But whether one chooses the four-in-hand,
the Windsor, or the
half-Windsor, each should be tied so
that there is a dimple or crease in the center of the tie just below the
knot. This forces the tie to billow and creates a fullness that is the
secret to its proper draping.
AND MAKING OF QUALITY NECK TIES
The history of neckties dates back a mere hundred years or so, for they
came into existence as the direct result of a war. In 1660, in celebration
of its hard-fought victory over Turkey, a crack regiment from Croatia
(then part of the Austro-Hungarian Empire), visited Paris. There, the soldiers
were presented as glorious heroes to Louis XIV, a monarch well known for his eye
toward personal adornment. It so happened that the officers of this regiment were
wearing brightly colored handkerchiefs fashioned
of silk around their necks. These neck cloths, which probably descended from the Romans,
were worn by orators to warm their vocal chords, struck the fancy of the king,
and he soon made them an insignia of royalty.
It wasn't long before this new style crossed the channel to England. Soon no gentleman would have considered himself well-dressed without sporting some sort of cloth around his neck--the more decorative, the better. At times,
the neckwear was worn so high that a man could not move his head without turning his whole body. There were even reports of
neckwear worn so thick that they stopped sword thrusts. The various styles knew no bounds, as
neckwear of tasseled strings, plaid scarves, tufts and bows of ribbon, lace, and embroidered linen all had their staunch
appearance. Nearly one hundred different knots were recognized, and as a certain M. Le Blanc, who instructed men in the fine and sometimes complex art of tying a tie, noted, "The grossest insult that can be offered to a man, is to seize him by the
neckwear; in this place blood only can wash out the stain upon the honor of either party."

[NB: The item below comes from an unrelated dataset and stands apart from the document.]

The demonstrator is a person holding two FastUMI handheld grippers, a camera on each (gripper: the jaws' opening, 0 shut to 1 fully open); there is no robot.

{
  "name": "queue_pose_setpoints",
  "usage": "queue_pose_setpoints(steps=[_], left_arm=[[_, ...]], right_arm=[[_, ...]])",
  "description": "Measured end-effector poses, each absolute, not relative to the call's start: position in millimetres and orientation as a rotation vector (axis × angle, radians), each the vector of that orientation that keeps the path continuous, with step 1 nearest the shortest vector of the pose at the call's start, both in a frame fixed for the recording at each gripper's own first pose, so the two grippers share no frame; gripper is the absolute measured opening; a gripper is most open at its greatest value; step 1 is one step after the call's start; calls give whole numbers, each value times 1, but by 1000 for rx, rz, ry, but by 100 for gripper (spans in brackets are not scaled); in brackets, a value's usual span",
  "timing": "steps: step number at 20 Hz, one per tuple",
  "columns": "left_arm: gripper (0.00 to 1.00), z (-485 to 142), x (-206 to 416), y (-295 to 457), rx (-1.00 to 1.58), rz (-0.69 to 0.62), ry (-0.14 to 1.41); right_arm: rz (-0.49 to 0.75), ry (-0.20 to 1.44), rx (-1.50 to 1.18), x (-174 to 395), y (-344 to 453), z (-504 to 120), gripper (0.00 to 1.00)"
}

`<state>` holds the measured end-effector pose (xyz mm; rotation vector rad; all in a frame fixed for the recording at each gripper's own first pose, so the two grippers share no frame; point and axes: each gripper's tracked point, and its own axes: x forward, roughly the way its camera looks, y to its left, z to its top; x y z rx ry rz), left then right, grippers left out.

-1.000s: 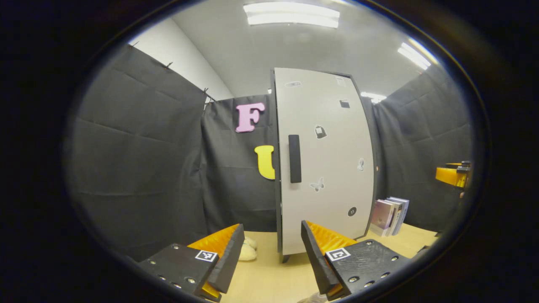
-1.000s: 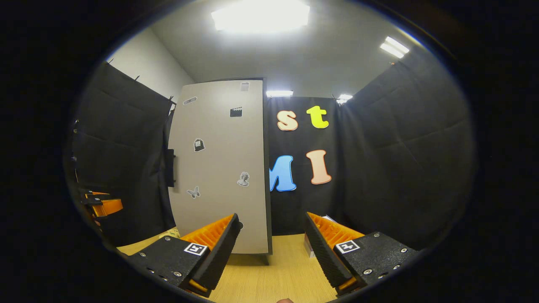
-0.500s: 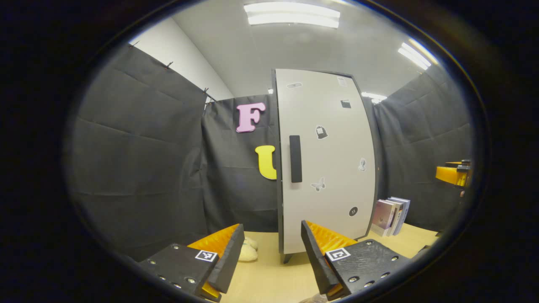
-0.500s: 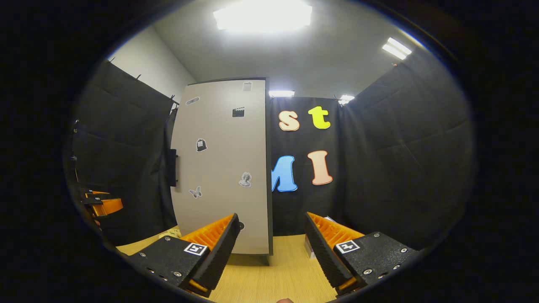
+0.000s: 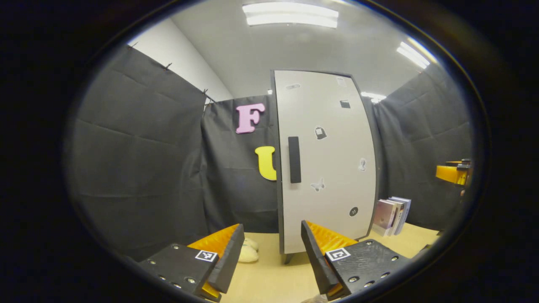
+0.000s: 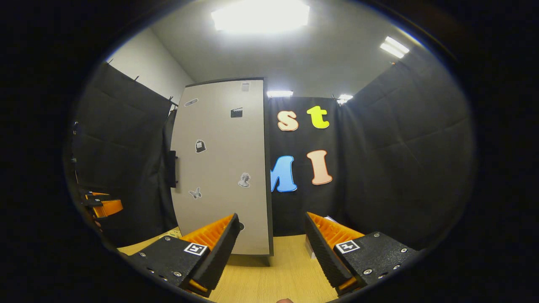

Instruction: Open the cabinet door with the right hand, grasp the bottle in the cabinet with the left hand and place it on the coaster, then close the cabinet door with the right hand.

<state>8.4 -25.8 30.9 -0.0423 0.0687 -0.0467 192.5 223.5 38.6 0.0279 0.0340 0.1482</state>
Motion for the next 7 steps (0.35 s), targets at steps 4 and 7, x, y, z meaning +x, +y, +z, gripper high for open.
queue_pose_setpoints(steps=[4, 7], left_arm=[[74, 30, 11, -25, -49, -45, 66], [74, 30, 10, -27, -56, -49, 67]], right_arm=[[147, 32, 27, 193, 224, 39, 94], [148, 28, 26, 194, 223, 39, 94]])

In this country, neckties were also an integral part of a man's wardrobe. However, until the time of the Civil War, most
neckties were imported from the
Europe. Gradually, though, the industry gained ground, to the point that at the beginning of the twentieth century, American neckwear finally began to rival that of Europe, despite the fact that European fabrics were still being heavily imported.

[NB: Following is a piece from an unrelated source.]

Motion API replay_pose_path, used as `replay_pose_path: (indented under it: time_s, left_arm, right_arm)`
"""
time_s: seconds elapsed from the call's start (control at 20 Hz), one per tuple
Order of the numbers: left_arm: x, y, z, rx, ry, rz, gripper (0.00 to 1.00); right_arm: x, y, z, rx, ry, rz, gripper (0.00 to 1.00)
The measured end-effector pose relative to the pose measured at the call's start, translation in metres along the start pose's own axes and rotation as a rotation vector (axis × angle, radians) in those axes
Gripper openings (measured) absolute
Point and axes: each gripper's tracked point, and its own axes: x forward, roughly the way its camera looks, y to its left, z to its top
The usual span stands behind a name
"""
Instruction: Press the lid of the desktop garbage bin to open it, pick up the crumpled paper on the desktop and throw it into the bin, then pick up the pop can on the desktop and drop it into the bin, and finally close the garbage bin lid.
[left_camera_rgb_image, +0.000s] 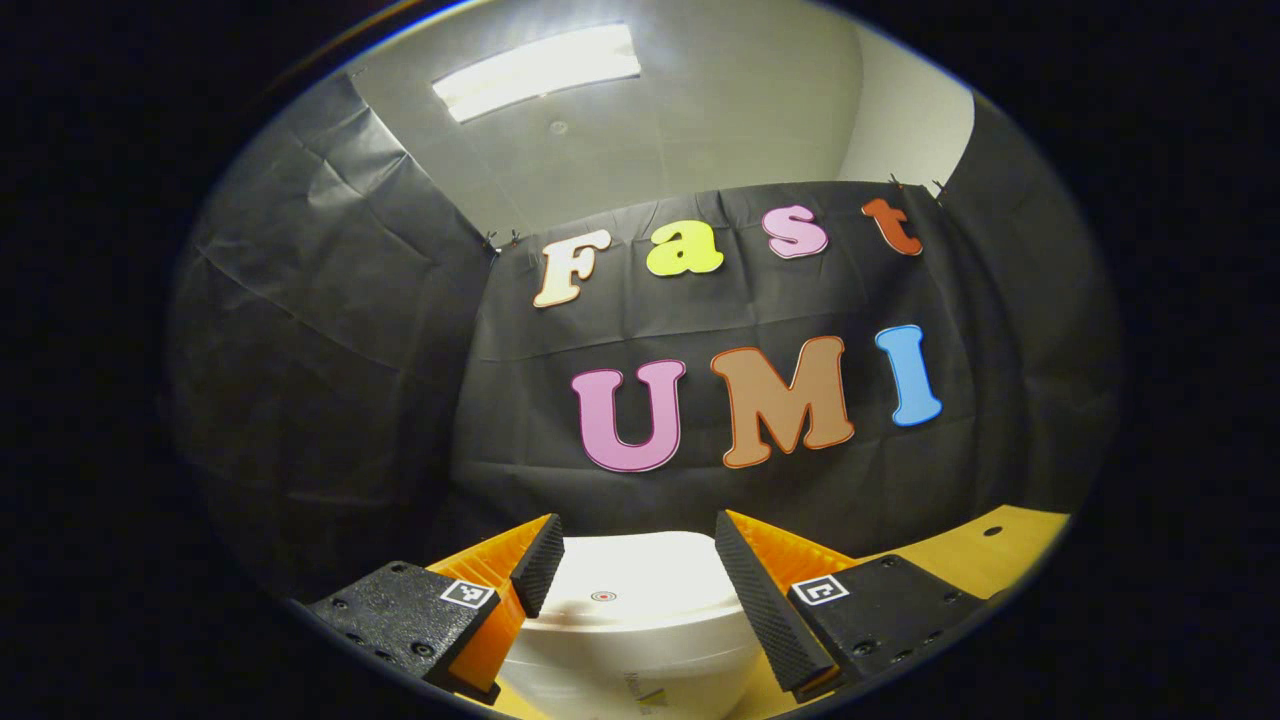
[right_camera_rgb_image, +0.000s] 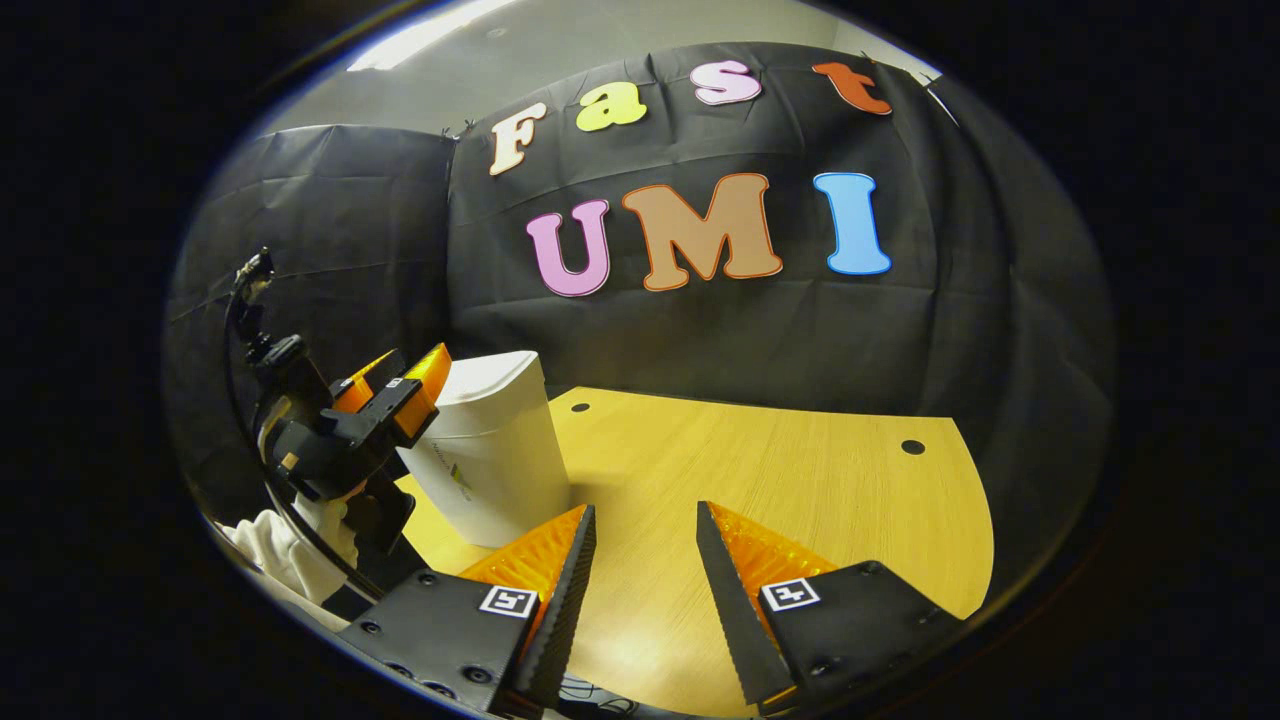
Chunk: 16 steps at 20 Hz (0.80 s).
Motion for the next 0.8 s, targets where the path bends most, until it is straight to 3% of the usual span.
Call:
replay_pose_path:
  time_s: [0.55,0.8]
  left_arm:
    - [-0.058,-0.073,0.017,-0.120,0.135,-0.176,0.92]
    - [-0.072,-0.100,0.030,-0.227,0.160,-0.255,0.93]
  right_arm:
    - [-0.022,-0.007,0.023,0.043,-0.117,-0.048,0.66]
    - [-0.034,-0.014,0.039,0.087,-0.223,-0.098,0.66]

In the 1960s, in the midst of the Peacock Revolution, there was a definite lapse in the inclination of men to wear
neckties, as a result of the rebellion against both tradition and the formality of dress. But by the mid-1970s, this trend had reversed itself to the point where now, in the 1980s, the sale of neckwear is probably as strong if not stronger than it has ever been.
How to account for the continued popularity of neckties? For years, fashion historians and sociologists predicted their demise--the one element of a man's attire with no obvious function. Perhaps they are merely part of an inherited tradition. As long as world and business leaders continue to wear
neckties, the young executives will follow suit and neck ties will remain a key to the boardroom. On the other hand, there does seem to be some aesthetic value in wearing a
necktie. In addition to covering the buttons of the shirt and giving emphasis to the verticality of a man's body (in much the same way that the buttons on a military uniform do), it adds a sense of luxury and richness, color and texture, to the
austerity of the dress shirt and business suit.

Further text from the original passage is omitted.